For each line below that contains the word "cable", return that line.

§ Extracted records
►

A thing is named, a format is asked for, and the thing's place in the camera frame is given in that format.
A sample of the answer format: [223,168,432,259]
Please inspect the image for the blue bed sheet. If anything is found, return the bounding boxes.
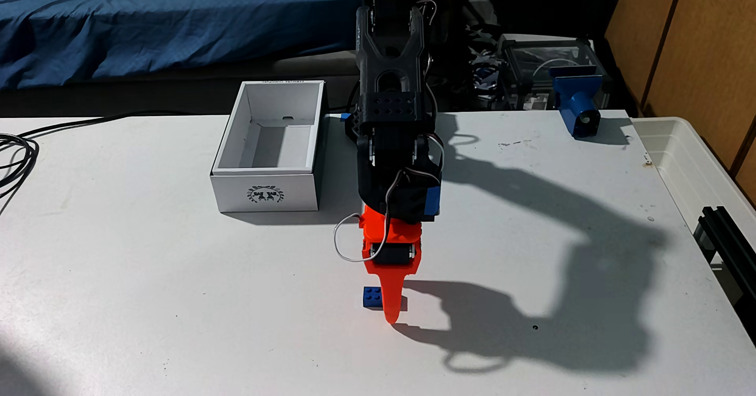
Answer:
[0,0,367,90]

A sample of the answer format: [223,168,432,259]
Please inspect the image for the white plastic bin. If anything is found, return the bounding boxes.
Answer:
[631,117,756,237]

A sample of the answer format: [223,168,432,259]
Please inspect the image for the wooden cabinet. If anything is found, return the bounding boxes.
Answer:
[604,0,756,202]

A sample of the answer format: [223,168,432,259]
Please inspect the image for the camouflage patterned item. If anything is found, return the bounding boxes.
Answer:
[463,0,506,93]

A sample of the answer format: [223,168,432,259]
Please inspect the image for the coiled black cable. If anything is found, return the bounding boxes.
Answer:
[0,133,40,208]

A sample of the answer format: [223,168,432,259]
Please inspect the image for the blue printed clamp part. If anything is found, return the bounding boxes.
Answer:
[548,65,604,140]

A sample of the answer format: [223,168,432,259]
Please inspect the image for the white cardboard box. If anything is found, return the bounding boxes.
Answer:
[210,80,327,214]

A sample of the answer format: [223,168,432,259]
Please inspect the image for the clear plastic container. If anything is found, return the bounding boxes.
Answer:
[498,35,612,111]

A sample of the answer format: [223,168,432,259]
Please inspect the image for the long black cable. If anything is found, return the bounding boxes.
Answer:
[0,110,198,141]

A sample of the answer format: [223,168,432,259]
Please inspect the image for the white gripper motor cable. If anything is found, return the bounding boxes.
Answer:
[334,168,444,263]

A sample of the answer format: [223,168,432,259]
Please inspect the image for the black aluminium extrusion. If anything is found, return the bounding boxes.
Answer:
[693,206,756,344]

◄

§ Solution to the exercise
Please inspect the image for the coiled black cable. If anything is found, return the bounding boxes.
Please inspect the image for the long black cable. If anything is found, return the bounding boxes.
Please inspect the image for the white gripper motor cable. If anything is found, return the bounding boxes.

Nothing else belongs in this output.